JOSEPH GARLAND: THE GUARDIAN OBITUARY

My obit of Joe Garland was in the Guardian on 5 September, you can link to it here. It ran pretty much as I wrote it, unfortunately with a short word count, but that was to be expected as the story of Howard Blackburn isn't well known here in Britain, and as far as I know, Unknown Soldiers received no attention here, though in fairness a quick look at its US reviews helped persuade the Guardian that Joe's was a story that their readers would enjoy having told.
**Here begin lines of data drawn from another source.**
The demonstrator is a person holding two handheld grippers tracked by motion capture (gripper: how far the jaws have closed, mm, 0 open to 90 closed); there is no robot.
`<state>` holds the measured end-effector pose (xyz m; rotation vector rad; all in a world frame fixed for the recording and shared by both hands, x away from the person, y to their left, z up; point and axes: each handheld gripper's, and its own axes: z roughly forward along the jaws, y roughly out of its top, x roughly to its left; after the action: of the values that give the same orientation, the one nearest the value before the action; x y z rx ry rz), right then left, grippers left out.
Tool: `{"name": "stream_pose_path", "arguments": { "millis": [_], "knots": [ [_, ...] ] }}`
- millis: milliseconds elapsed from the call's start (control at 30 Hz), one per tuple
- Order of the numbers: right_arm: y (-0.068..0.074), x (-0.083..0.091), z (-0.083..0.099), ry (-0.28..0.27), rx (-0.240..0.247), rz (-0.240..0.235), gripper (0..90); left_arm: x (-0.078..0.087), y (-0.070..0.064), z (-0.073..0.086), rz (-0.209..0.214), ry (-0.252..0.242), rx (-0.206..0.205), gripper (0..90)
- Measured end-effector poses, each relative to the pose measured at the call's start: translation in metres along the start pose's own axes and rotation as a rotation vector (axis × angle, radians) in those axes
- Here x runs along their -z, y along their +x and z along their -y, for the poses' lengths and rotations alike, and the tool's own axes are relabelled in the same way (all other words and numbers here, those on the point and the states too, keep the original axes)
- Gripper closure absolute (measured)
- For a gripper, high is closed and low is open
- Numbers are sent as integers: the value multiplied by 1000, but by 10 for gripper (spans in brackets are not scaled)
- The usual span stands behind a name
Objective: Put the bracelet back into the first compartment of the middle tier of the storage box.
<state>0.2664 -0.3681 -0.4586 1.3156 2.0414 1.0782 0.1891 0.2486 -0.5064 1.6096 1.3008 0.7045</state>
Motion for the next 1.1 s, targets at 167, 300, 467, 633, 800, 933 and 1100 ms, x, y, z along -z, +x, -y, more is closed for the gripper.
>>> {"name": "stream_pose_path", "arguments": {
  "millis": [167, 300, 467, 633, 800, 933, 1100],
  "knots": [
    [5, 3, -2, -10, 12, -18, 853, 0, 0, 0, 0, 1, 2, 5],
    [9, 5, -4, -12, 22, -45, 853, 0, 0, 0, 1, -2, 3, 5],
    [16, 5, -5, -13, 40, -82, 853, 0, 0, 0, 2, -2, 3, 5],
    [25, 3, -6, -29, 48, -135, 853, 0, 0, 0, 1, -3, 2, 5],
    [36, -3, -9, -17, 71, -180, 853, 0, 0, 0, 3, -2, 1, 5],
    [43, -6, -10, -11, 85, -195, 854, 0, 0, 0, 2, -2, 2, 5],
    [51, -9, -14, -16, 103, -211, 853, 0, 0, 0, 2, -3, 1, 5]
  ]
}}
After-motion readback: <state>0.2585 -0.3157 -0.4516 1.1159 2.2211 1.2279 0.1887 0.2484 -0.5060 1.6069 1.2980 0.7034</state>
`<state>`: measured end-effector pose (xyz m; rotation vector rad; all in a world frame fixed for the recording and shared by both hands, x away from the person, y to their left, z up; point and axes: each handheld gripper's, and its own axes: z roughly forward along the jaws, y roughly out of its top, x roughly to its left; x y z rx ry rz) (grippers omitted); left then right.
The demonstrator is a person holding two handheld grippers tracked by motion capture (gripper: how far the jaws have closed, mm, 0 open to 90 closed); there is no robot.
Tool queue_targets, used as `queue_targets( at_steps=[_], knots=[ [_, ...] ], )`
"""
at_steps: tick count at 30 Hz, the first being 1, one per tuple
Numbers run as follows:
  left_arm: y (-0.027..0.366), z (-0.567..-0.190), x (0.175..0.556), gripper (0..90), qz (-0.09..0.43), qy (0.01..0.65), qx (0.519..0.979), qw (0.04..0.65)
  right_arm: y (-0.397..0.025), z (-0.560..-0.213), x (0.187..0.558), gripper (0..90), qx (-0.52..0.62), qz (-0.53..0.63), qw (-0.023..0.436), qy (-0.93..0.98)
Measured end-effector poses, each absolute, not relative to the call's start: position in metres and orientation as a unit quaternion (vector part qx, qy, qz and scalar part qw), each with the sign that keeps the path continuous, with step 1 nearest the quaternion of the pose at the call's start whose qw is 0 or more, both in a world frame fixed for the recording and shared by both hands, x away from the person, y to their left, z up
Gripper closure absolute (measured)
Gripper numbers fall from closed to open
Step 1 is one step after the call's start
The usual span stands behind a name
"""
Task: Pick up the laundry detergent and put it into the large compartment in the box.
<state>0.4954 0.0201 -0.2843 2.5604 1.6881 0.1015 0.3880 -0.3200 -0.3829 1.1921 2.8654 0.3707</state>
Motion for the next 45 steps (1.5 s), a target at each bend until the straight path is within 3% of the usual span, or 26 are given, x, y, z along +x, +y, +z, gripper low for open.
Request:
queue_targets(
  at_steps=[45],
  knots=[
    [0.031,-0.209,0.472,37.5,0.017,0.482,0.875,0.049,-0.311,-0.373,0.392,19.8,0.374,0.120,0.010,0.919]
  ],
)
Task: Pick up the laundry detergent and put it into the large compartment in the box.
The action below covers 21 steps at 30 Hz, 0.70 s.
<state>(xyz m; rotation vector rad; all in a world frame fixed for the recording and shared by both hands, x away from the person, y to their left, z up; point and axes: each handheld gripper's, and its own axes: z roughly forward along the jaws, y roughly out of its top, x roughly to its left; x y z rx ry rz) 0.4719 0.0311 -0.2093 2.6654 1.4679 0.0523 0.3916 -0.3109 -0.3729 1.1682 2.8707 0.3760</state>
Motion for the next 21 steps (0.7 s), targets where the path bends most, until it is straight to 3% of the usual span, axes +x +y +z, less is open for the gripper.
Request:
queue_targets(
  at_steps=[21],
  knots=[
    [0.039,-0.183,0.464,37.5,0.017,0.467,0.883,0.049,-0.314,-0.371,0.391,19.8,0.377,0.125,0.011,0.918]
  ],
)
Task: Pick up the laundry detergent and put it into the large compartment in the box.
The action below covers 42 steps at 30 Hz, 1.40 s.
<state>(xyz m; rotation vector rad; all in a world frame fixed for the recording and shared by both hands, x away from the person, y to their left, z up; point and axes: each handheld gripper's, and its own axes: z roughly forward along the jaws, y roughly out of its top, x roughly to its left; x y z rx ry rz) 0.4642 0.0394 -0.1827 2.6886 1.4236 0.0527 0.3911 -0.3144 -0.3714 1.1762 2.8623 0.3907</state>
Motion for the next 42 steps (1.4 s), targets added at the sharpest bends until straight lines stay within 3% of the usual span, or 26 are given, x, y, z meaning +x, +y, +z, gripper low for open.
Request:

What was lost from the piece I wrote was some detail about Joe's wartime experiences in an 'Ironhead' platoon, as 'intelligence and recon' was known, and a little about my own interest in the Gloucester poet Charles Olson, which prompted my friendship with Joe, who had known him well.Olson mythologised the town in his poetry, creating a universe out of it, with himself at the centre, and it was amusing to see the way it looked to someone else in the middle of that world. In that sense, Olson's poem 'The Librarian' ('when does 128 get me home/who is Frank Moore) was our common ground. And I had written about the tour of Eastern Point Joe gave the guests at my friend Alison's wedding; an experience in itself. He loved to talk, and he loved to ask questions.

One of the things I didn't write about was the fact that Joe's first wife, Rebecca Choate, worked in medicine, which given his background I found a curious paradox, and I would have loved to include the story of Helen, his second wife, diagnosing Joe's writer's block with Unknown Soldiers as being a case of long-lingering post-traumatic stress syndrome. She got him to seek help for it, the block disappeared, and a wonderful book was the result. I would have loved to write more about Joe's politics, his contempt for the war-mongerers and profiteers, for the government regulators driving fishermen out of work and off the sea, and many other issues we discussed. I would have loved to have more time to learn about Gloucester's fishermen, their boats, and their seas. And I would have loved to talk Charles Olson the way Joe had with him: through the night, well lubricated. May Joe rest in peace, and may you all read his books...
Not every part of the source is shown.